EXERCISE BRIEF
The answer must be one number: how many lines in the data below include the string "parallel".

Extracted records:
══════════

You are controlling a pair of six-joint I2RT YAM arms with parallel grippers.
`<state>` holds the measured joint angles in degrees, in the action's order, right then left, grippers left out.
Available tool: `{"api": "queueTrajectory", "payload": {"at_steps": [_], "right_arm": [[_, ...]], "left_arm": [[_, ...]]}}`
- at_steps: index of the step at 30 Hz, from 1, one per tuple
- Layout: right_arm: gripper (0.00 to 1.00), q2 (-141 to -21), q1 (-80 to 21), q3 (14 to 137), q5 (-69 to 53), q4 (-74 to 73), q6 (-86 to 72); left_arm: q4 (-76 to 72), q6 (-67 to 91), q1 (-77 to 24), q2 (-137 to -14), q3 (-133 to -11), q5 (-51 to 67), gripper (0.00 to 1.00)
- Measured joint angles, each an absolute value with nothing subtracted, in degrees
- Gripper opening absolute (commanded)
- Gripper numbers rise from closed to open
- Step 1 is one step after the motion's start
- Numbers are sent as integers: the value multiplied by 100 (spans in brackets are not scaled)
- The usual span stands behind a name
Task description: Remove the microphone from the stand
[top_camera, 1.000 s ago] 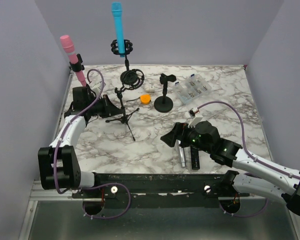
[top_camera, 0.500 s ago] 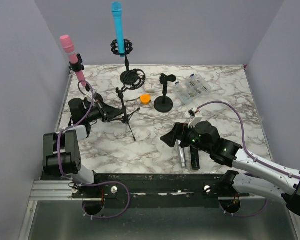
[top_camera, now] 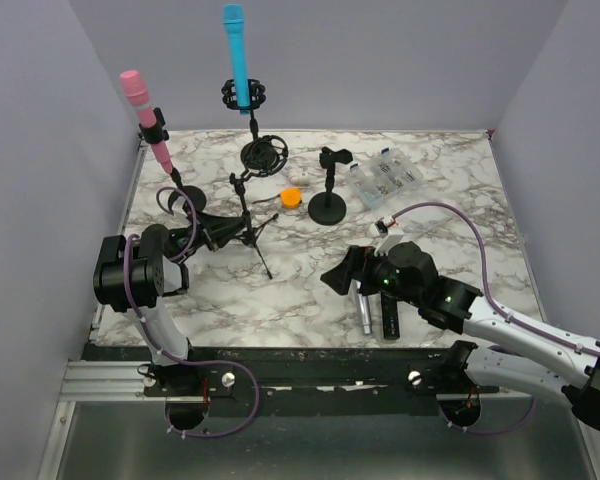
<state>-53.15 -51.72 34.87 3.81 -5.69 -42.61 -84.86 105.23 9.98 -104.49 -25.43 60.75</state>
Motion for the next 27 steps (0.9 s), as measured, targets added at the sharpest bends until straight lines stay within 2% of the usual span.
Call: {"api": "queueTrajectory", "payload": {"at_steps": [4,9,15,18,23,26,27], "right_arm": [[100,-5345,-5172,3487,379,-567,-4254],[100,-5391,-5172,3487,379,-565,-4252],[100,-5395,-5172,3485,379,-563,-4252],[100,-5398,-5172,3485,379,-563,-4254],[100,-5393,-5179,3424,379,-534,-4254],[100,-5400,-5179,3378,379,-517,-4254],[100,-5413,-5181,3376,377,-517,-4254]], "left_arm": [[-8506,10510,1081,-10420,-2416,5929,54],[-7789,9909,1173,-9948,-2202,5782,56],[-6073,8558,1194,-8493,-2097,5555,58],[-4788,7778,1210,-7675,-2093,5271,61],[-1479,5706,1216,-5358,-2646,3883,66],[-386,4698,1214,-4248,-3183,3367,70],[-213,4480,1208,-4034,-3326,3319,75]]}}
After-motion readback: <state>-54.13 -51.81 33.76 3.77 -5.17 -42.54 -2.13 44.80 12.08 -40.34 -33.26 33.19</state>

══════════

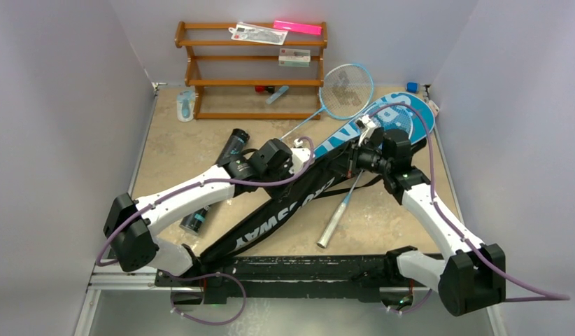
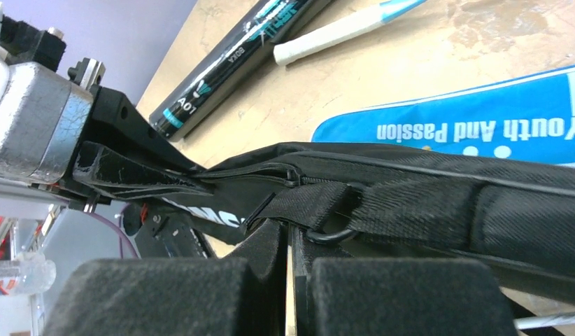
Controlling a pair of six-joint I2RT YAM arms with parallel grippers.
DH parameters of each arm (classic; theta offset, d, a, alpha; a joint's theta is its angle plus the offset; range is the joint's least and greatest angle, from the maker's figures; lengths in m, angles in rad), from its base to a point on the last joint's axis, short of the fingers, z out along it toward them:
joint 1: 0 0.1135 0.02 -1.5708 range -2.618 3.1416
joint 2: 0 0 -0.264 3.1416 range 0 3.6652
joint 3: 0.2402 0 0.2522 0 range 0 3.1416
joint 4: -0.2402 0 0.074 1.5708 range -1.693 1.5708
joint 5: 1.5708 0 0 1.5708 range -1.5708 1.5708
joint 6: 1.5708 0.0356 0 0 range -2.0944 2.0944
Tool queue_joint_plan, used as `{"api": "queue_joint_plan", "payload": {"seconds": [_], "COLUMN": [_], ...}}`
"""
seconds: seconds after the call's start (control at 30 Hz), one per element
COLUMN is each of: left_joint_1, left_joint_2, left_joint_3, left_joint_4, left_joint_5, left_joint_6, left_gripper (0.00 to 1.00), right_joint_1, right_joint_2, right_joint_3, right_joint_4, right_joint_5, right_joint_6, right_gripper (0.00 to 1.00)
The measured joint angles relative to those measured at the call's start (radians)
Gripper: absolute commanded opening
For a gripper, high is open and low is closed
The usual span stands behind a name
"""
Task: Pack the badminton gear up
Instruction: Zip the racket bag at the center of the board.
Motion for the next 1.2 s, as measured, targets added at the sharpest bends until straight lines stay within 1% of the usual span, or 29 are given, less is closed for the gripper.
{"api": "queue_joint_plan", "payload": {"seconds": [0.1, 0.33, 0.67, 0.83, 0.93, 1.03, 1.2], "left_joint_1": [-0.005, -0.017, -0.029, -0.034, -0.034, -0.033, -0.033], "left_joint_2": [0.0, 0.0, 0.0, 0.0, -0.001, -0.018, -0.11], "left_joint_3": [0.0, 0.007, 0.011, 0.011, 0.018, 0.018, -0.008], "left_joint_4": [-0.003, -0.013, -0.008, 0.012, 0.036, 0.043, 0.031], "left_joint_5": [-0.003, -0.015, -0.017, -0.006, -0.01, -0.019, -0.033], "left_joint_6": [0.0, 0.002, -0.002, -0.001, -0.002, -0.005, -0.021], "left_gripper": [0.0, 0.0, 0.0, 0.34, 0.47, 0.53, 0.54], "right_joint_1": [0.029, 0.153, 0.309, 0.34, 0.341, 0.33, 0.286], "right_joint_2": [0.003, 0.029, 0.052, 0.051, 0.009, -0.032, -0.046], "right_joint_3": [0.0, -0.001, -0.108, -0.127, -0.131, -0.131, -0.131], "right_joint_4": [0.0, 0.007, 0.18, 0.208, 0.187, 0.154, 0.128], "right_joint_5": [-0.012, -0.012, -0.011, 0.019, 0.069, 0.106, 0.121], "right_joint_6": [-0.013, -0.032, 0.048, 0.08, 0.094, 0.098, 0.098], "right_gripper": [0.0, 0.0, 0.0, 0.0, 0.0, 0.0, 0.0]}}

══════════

YOUR SOLUTION
2